Flames are ravaging Brazil’s Pantanal, the world’s largest wetland, approaching the region’s main highway and threatening endangered species amid a near-record number of fires.
Brazil’s national space research agency Inpe has registered 3,121 fires in the first 15 days of August, nearly five times higher than the same period a year ago. At the current pace, fires could approach the all-time record for any month since records began in 1998.
Firefighters in the area worked to douse smoldering earth that was charred black as clouds of smoke billowed hundreds of feet into the air.
Speaking on a visit to Mato Grosso State to see the fire-fighting efforts in the Pantanal, Environment Minister Ricardo Salles said the challenges loom large.
“The atmosphere is very hot, very dry, with strong winds and high temperatures," Salles said.
“We saw hundreds of fires along the journey throughout the day. Places where the planes and firemen have fought the fires directly without stopping, but still the fires are causing great damage to fauna, flora and to the Pantanal region," he added.

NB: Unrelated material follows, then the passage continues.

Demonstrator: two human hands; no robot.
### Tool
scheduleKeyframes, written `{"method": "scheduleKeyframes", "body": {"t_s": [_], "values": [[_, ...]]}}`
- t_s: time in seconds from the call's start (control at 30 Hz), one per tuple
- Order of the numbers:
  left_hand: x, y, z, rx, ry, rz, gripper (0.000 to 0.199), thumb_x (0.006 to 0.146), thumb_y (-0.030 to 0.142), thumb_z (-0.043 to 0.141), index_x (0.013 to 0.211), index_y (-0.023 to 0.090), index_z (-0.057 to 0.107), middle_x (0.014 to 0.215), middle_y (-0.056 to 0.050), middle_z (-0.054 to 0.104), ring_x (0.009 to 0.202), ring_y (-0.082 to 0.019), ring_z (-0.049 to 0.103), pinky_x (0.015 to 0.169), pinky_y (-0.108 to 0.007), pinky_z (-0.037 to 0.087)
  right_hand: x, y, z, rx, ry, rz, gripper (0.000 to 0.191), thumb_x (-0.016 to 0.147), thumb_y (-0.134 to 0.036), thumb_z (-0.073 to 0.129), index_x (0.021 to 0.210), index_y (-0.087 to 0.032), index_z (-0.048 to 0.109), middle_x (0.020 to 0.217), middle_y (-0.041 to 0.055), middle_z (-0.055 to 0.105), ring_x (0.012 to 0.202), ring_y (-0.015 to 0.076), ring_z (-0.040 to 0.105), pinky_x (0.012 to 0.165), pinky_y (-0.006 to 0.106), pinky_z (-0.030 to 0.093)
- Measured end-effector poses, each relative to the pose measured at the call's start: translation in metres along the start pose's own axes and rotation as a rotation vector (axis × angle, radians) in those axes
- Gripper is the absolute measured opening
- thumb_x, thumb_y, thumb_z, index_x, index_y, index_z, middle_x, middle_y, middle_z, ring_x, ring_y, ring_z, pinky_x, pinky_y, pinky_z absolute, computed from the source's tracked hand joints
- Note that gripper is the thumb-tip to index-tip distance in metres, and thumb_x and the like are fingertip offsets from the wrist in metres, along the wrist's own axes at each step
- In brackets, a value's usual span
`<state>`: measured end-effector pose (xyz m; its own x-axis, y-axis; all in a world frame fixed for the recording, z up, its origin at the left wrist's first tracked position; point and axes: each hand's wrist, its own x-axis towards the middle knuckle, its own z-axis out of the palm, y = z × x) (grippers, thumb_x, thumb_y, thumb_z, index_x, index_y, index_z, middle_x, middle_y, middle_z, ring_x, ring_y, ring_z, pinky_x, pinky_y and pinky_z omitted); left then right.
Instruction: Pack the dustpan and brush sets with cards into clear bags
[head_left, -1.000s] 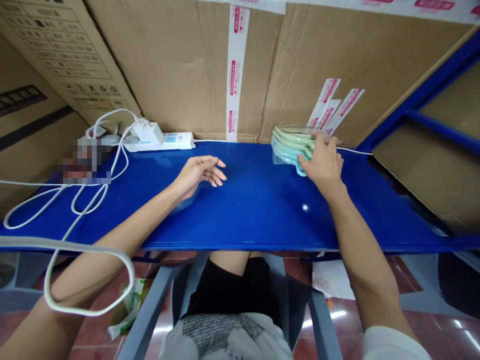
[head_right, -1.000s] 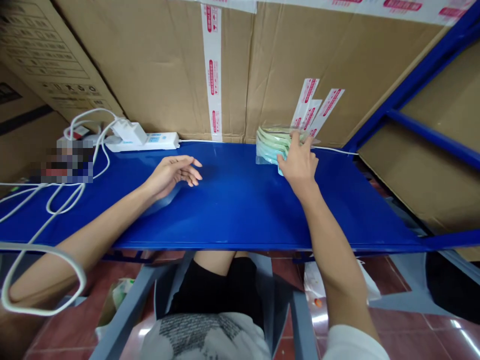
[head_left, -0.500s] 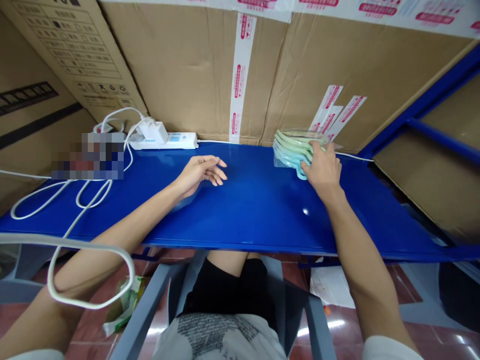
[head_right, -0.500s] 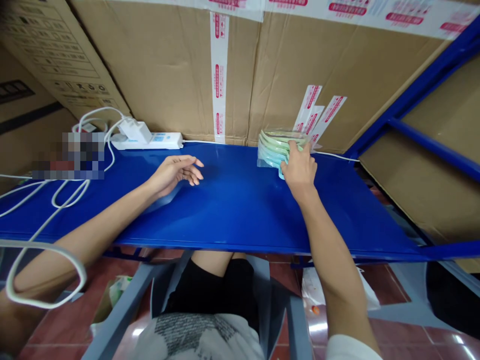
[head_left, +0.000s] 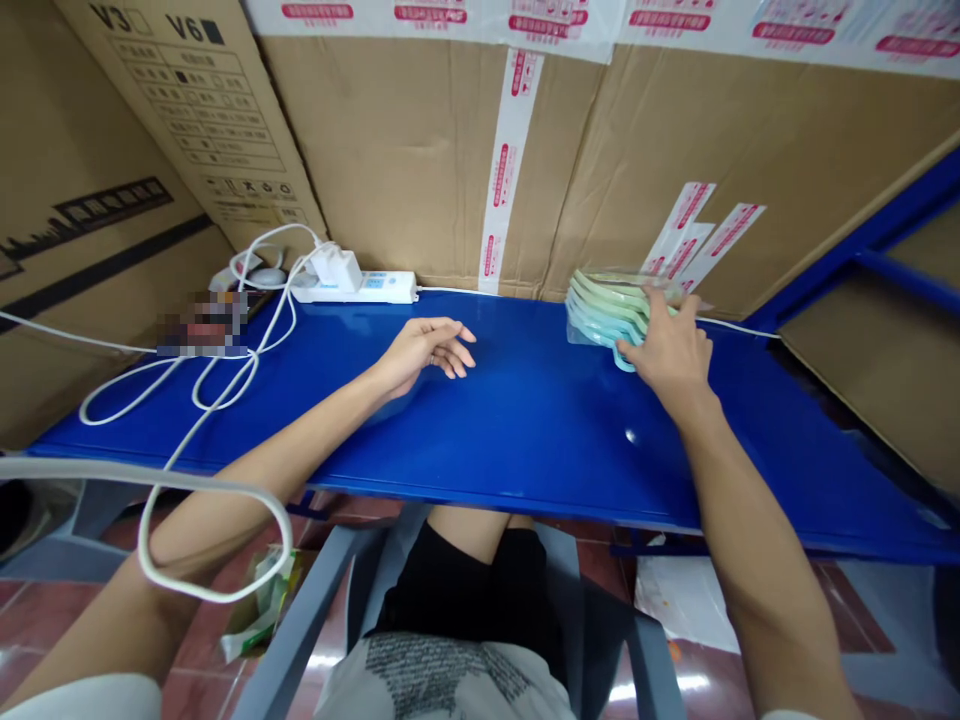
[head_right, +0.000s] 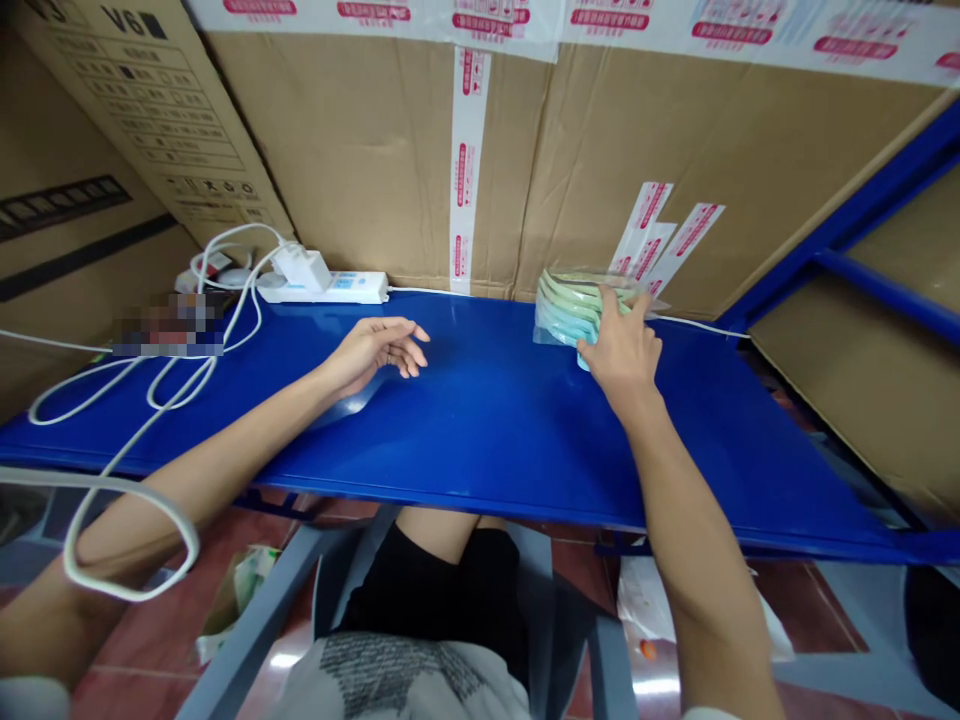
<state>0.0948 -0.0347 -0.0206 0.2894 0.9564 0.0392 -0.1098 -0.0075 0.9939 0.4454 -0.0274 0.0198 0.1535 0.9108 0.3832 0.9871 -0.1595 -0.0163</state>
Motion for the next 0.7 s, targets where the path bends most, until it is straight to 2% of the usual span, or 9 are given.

Roughly 8,500 square kilometers, or nearly 6% of the Pantanal, burned from January to July, according to government data.
The Pantanal is 10 times the size of the Everglades wetlands in the U.S. state of Florida. The region is one of the most biodiverse places on the planet with more than 4,700 plant and animal species, including threatened ones like the jaguar, according to advocacy group WWF.
Most of the largest sanctuary for the blue Hyacinthine Macaw parrots has gone up in flames this year, Brazil’s Folha de S.Paulo newspaper reported.
The region has been suffering from below-average rainfall and higher-than-average temperatures in the past 30 days, according to data provider Refinitiv.
“It is extremely difficult to combat, control and combat again a fire with the dimensions that we have seen here in the Pantanal," said Paulo Barroso, president of the local firefighting committee.
The blazes in the Pantanal come amid rising concerns about fires in the Amazon, its much larger neighbor to the north. Fires spiked in the first few days of August in the Amazon, but were down by 17% for Aug. 1-15, compared with the same period a year ago.